◆ WORK TO BE COMPLETED ◆
Among the lines below, restate word for word only those from the line with "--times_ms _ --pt" through the line with "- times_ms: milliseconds", with both end lines kept.

◆ RECORDS SUPPLIED ◆
>>>

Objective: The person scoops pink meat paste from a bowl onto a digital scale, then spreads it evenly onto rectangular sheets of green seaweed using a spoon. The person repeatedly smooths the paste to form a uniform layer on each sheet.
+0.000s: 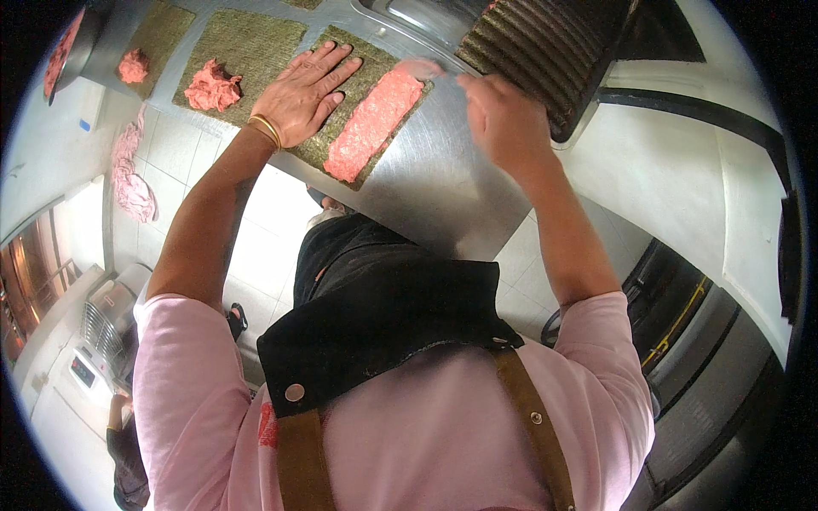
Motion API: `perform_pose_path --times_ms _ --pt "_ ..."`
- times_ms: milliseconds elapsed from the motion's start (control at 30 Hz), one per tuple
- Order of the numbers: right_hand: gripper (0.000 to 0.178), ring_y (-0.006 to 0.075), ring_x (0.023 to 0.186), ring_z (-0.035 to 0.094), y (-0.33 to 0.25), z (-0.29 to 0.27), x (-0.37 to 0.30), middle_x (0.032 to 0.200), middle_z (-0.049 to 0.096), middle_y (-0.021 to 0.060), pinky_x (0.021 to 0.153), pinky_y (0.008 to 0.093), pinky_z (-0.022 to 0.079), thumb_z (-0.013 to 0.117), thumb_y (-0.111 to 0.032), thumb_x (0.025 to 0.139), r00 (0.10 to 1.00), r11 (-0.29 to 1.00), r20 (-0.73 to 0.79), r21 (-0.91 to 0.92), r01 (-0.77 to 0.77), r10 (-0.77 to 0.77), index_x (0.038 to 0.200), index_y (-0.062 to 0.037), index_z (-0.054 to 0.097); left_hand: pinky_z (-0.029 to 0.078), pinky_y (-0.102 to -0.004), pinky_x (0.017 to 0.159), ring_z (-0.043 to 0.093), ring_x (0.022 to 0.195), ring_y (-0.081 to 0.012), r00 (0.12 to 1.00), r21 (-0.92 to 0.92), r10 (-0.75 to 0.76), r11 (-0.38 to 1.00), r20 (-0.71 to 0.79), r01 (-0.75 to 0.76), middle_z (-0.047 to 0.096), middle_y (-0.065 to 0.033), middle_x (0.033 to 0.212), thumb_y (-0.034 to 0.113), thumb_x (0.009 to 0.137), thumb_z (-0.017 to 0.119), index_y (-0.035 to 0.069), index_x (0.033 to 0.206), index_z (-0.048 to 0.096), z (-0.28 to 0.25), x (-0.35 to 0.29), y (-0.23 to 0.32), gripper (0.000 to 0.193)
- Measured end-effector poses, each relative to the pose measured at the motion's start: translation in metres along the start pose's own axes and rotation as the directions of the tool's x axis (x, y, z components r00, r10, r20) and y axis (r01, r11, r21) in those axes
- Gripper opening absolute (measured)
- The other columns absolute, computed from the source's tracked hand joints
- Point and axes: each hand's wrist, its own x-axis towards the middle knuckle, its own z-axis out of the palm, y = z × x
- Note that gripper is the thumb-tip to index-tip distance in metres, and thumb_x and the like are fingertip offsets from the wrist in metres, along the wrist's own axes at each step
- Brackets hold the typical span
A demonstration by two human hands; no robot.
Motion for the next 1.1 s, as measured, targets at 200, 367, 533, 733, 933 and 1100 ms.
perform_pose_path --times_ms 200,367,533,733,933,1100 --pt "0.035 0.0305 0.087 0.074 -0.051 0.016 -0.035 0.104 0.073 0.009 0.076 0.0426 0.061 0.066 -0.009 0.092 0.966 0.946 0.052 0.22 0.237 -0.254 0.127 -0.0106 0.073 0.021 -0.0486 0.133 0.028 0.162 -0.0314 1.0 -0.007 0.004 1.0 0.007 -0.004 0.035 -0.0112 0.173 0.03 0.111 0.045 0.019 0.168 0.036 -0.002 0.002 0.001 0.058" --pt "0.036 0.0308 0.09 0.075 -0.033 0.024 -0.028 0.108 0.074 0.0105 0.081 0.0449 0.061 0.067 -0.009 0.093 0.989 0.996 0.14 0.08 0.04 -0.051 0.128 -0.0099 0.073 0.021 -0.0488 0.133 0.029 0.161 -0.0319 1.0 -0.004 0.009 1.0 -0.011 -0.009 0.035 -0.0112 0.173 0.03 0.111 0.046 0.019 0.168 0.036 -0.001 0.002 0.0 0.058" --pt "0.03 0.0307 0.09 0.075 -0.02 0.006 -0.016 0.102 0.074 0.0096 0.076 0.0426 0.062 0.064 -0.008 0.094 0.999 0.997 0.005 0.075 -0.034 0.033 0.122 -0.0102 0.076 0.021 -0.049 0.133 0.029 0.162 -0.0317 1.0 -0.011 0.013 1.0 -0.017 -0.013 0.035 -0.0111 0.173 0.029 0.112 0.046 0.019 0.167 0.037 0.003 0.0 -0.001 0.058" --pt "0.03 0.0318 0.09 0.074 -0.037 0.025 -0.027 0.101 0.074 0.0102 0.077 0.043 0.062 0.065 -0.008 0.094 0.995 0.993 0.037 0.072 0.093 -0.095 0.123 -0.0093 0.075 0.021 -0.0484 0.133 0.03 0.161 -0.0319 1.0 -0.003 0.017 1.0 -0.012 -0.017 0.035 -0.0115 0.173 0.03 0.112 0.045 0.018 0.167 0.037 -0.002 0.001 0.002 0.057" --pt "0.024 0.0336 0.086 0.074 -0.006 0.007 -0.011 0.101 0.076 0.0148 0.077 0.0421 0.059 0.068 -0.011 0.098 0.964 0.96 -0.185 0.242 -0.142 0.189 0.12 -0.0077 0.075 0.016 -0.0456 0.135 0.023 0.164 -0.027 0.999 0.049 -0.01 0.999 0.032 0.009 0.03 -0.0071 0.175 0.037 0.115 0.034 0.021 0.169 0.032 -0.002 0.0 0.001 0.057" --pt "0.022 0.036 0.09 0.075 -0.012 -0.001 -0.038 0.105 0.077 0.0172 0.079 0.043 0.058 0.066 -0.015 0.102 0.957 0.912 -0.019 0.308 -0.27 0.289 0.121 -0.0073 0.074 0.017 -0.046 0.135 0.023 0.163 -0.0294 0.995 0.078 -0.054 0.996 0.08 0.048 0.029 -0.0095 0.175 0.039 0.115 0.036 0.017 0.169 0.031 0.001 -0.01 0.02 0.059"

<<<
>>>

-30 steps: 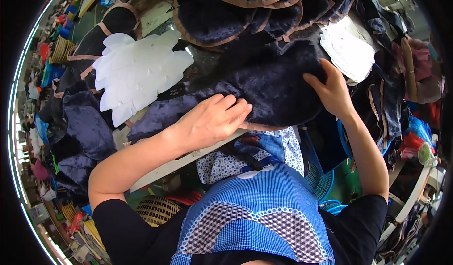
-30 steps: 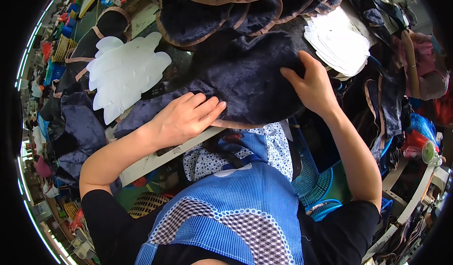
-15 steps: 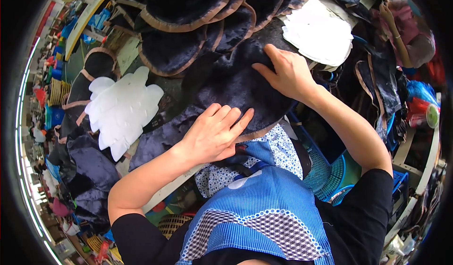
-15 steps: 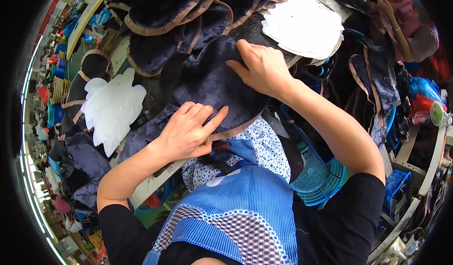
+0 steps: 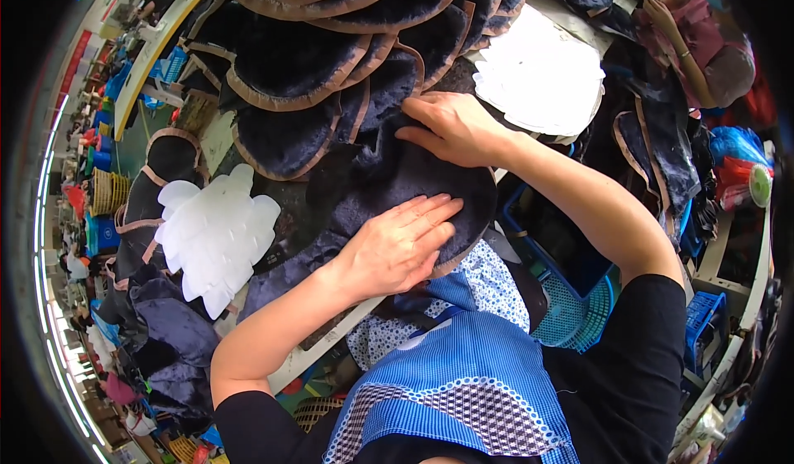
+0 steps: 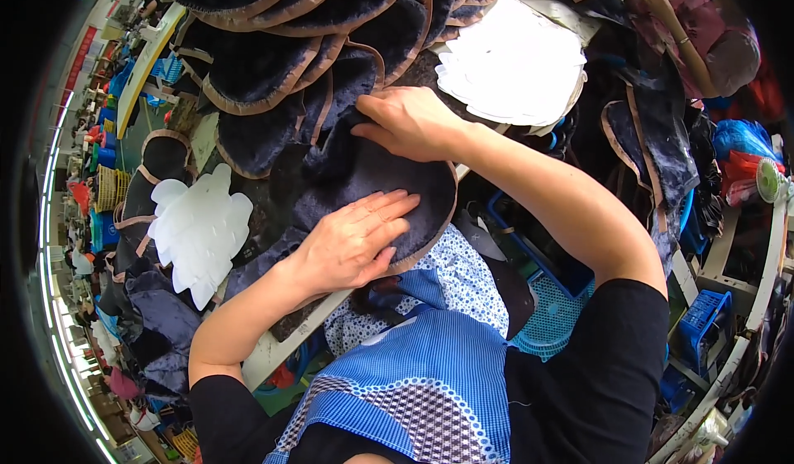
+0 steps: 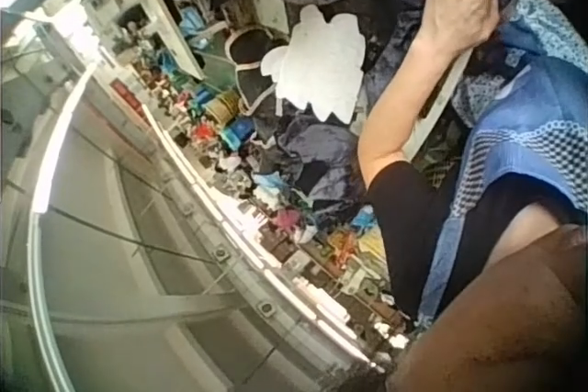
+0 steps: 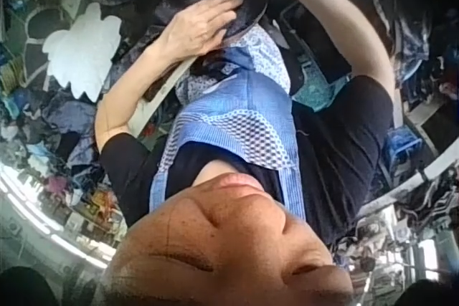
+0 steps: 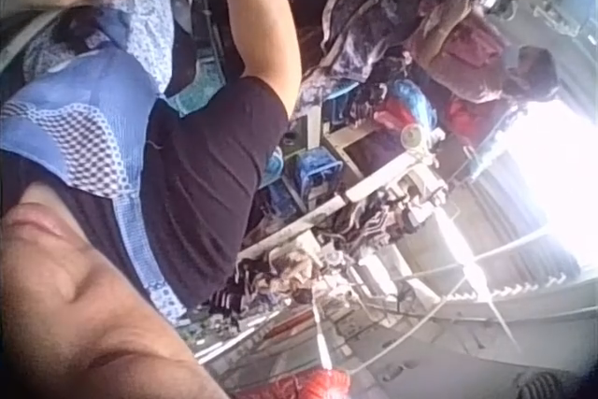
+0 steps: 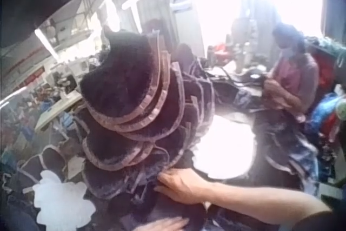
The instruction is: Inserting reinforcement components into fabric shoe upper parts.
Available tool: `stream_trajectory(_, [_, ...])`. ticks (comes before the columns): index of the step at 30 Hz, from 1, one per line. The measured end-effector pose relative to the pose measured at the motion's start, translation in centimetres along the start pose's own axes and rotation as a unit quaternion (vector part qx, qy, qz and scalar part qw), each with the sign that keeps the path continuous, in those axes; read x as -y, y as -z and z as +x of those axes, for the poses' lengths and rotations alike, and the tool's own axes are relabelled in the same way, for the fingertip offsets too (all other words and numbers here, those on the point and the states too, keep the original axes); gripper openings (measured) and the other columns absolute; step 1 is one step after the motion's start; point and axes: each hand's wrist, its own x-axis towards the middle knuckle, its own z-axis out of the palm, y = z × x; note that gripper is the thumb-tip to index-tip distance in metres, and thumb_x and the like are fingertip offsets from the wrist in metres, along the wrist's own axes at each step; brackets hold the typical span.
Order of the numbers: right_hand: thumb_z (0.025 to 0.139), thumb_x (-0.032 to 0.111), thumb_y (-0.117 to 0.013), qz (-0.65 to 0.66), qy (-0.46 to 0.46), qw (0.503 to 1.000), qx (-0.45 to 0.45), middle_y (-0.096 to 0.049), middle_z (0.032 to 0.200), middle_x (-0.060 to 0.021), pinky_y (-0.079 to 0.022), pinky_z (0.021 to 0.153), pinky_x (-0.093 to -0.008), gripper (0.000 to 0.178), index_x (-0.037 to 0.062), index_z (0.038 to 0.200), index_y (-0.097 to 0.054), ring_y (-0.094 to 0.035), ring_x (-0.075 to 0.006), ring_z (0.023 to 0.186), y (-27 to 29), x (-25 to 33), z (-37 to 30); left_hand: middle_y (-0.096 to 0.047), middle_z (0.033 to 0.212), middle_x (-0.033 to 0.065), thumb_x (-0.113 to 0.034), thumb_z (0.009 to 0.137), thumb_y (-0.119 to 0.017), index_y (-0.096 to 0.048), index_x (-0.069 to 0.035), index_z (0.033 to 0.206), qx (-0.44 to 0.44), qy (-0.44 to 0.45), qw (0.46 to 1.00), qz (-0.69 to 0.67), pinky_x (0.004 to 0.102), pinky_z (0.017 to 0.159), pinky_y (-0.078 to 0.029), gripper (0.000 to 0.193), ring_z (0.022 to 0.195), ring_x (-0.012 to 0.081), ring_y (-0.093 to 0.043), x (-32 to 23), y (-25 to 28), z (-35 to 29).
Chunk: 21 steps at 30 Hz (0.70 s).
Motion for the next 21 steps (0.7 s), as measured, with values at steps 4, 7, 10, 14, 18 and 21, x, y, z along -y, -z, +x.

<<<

◆ ANSWER BELOW ◆
Motion API: `perform_pose_path --times_ms _ --pt "_ ..."`
- times_ms: milliseconds elapsed from the motion's start (control at 30 Hz), one per tuple

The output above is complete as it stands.